Colleges' gun-free zones don't necessarily keep out guns, but it turns out that schools are exceptionally good at shutting down free speech -- particularly when the school deems it "triggering."

Portland State University student Christian Britschgi came up with the idea for his conservative campus group to create a fake “murder-free zone” as a critical look at "gun-free zones." Gun-free signs don't stop criminals from carrying guns, just as making "murder-free" signs wouldn't make someone more or less likely to get murdered.

But the school didn't quite see it that way.
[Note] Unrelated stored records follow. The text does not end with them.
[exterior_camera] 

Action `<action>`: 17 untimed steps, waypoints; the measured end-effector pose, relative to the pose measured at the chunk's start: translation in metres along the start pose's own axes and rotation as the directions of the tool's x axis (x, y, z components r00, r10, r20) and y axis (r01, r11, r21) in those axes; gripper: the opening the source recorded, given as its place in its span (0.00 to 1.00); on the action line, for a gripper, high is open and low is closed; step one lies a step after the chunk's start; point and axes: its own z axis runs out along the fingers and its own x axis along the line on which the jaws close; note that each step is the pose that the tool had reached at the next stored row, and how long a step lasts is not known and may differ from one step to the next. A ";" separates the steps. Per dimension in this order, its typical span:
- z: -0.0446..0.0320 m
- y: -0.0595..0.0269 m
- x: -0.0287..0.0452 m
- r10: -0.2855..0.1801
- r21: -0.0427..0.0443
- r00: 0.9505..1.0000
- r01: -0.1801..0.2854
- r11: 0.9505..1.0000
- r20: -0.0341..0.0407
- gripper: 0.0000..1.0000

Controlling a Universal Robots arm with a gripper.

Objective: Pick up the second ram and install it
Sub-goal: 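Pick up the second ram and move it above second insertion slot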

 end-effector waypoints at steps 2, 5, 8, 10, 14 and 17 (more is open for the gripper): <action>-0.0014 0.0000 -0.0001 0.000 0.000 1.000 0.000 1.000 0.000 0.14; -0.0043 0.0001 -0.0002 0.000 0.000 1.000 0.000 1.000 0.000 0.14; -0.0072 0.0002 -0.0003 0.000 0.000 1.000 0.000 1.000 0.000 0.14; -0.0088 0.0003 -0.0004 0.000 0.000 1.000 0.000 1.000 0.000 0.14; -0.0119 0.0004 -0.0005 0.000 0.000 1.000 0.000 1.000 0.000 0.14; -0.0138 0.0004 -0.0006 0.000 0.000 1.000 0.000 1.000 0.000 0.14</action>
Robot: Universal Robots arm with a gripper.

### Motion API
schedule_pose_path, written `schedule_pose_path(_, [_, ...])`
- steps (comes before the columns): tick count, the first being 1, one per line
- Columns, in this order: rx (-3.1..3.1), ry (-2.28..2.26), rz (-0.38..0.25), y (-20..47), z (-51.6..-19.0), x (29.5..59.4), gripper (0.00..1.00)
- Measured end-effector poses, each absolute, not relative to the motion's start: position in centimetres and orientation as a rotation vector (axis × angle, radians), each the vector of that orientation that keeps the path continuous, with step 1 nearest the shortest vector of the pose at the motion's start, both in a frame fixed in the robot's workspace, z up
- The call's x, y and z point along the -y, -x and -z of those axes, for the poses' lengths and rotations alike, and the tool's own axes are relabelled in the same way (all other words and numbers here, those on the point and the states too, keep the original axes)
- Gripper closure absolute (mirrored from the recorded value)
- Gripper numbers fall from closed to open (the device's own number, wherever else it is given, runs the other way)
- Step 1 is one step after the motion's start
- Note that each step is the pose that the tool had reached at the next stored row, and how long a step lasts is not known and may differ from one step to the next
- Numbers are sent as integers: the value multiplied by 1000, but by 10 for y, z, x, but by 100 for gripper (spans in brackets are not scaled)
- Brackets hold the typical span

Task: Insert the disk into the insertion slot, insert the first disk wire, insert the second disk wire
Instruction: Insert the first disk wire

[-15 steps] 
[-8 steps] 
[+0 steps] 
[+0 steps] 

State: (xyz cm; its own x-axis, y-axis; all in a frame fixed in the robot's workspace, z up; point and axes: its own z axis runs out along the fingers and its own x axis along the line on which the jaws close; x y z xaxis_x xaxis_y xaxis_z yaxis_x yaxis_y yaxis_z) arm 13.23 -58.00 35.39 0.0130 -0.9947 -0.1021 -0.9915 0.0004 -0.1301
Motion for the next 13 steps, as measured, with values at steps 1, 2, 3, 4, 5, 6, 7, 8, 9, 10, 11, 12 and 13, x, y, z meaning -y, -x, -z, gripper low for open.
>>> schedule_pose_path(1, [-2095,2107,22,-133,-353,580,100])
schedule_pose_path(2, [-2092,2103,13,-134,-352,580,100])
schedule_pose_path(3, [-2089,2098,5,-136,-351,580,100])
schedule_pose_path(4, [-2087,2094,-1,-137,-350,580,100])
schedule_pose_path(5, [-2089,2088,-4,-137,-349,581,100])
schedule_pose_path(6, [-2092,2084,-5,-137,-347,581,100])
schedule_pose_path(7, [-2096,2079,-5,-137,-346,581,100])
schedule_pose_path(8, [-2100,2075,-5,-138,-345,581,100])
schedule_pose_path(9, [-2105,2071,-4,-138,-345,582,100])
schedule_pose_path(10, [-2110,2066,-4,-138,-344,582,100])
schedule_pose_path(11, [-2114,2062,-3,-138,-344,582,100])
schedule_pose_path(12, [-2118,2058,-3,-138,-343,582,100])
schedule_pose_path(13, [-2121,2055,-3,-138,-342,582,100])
Britschgi described the trouble he ran into in a post on The College Fix:
Though the university makes tables freely available for registered students groups such as the College Republicans, we needed an adviser to sign off on the event first. At Portland State, one person advises all political groups, liberal and conservative. Naively assuming this would be a quick process, we stopped by our adviser’s office on the morning of our event to get her permission. Though she described her approval of our table as a formality, she asked what the subject was. When we explained the character and intent of the murder-free zone and showed her our posters, she didn’t just caution us about the reaction we could expect on the left-wing campus. She said our posters were “triggering” – and she wanted approval from her supervisor before we could proceed. This, despite her acknowledgment that nothing in our event violated university regulations. Our adviser called her supervisor out of a meeting he was in, and had us explain once more what we were tabling for. His response was even more negative, and his warnings even more extreme: Our “murder-free zone” posters were not only triggering, but “libelous” and dangerous. With no degree of irony, the supervisor claimed our posters were so inflammatory that they could get us physically attacked by another student.  Apparently there exists a large number of pro-murder partisans at Portland State.

Peter Bonilla, director of the Individual Rights Defense Program at Foundation for Individual Rights in Education, called the incident "ludicrous" in an interview with Fox News. 

“It is insulting to students to assume that if one sees the word “murder,” they might be sent off into a violent range,” Bonilla said.

Britschgi told Fox that he won't give up trying to push for the right for his views to be expressed on campus.

“College is a place where ideas collide, and the administration should be there to foster an environment where that can take place,” he said.